THE TASK
Return the listing below exactly. Leave its pictures out.

DATASET EXCERPT
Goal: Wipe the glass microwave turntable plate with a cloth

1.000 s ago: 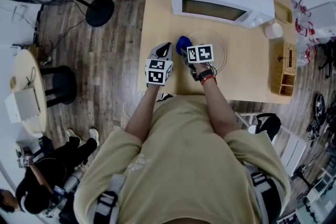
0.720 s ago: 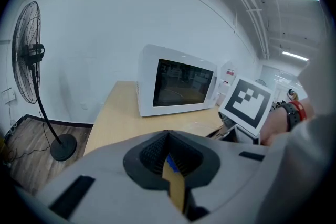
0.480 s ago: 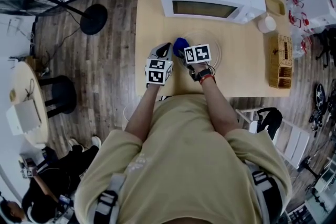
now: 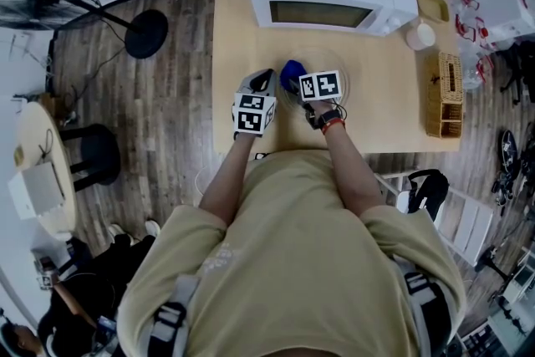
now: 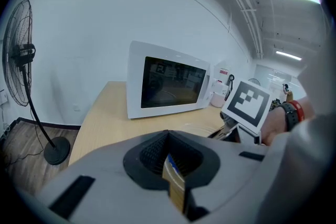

ANSWER TO THIS EXERCISE
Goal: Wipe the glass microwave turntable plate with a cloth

1.000 s ago: 
0.720 s ago: 
0.480 s ago: 
now: 
now: 

Output for this exercise is complete.